Italian musicians energy contagious

KALAMAZOO – The instruments and music used by the Italian ensemble Il Giardino Armonico date back to the 17th and 18th centuries, but their performance style is far from dated.

“These performers sometimes dance around the stage like rock stars,” said Abhijit Sengupta, chief executive officer and musical director of the Fontana Chamber Arts, which is bringing the ensemble to Kalamazoo for a February 25 concert at 8 p.m. at the Dalton Center on the Western Michigan University campus.

“They don’t even sit in the traditional way.  If they get excited, they jump right up and really get into it,” Sengupta said.  “You can hear so much joy in their music-making.

The Grammy-award winning group based in Milan, Italy, turned down requests to appear in bigger cities such as New York and San Francisco, prompting Sengupta to say it’s a coup for the Kalamazoo area to have them perform here.  He said Dalton is an ideal venue for the performance because it’s a more intimate setting.

“This is the first time they’ve been to Kalamazoo and it’s been maybe a decade since they’ve been to North America,” Sengupta said.  “We are one of only four cities included on their tour.”

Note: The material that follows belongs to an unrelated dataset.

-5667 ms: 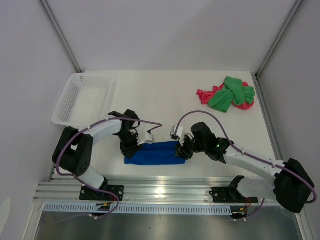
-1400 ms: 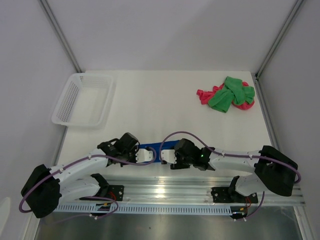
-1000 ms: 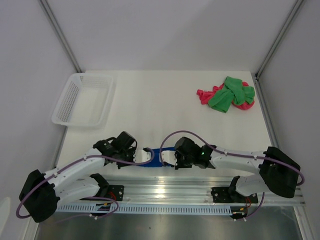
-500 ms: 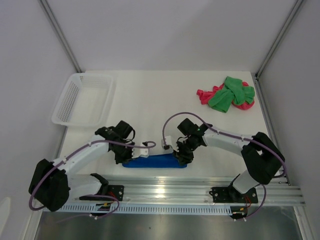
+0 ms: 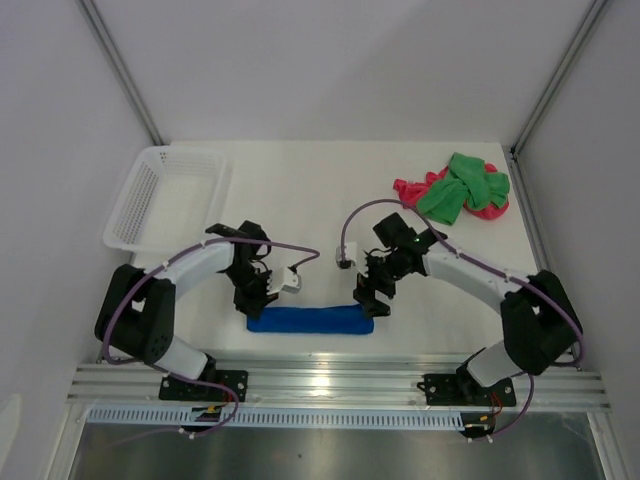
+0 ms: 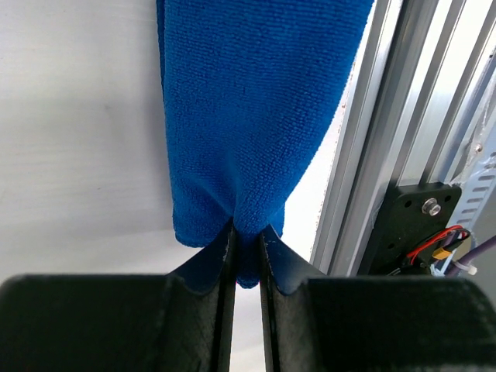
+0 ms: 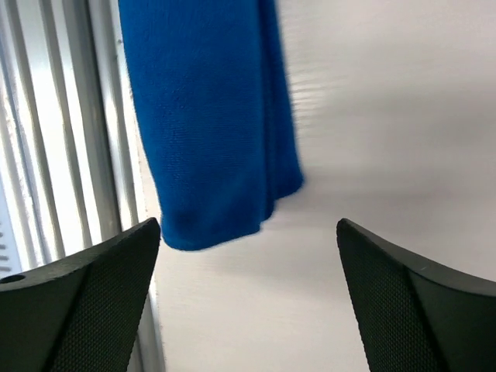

Il Giardino was founded in Milan in 1985 by Luca Pianca and Giovanni Antonini. The ensemble brings together a number of graduates from some of Europe’s leading colleges of music, all of whom have specialised in playing on period instruments. Depending on the demands of each program, the group will consist of anything from three to 30 musicians.

Although not the only group to perform historical musical pieces on period instruments, Il Giardino is among the most highly regarded in national and international music circles.  Their music is based on treatises written by composers such as Vivaldi to be played on instruments of a particular time period.

Sengupta said people are learning how to play modern versions of these instruments.

The ensemble began releasing recordings in the 1980’s which showcased this music and what it could have sounded like.  Its various recordings of works by Vivaldi- among which the Four Seasons – and other 18th-century composers have met with widespread acclaim on the part of audiences and critics alike and have received several major awards.

“They read these treatises and applied their imagination,” Sengupta said of Il Giardino.  “Many of the instruments have been preserved in museum settings around the world.”

The  ensemble’s performance here will include an abundance of music from Vivaldi and other Venetian composers.

“Their approach and the kind of music they’ll be performing will appeal to veteran music lovers as well as people who are not frequent concertgoers,” Sengupta said.  “You don’t need to have any prior experience or knowledge of music.”

The unconventional performance technique used by Il Giardino attracts college-age and younger individuals.

Sengupta said Fontana events often attract upwards of 75 college-age and younger.

“Many of these ensembles are their heroes,” he said.  “There have been concerts where we’ve had hundreds of students.

“When I hear their recordings, I can’t imagine playing any other way.”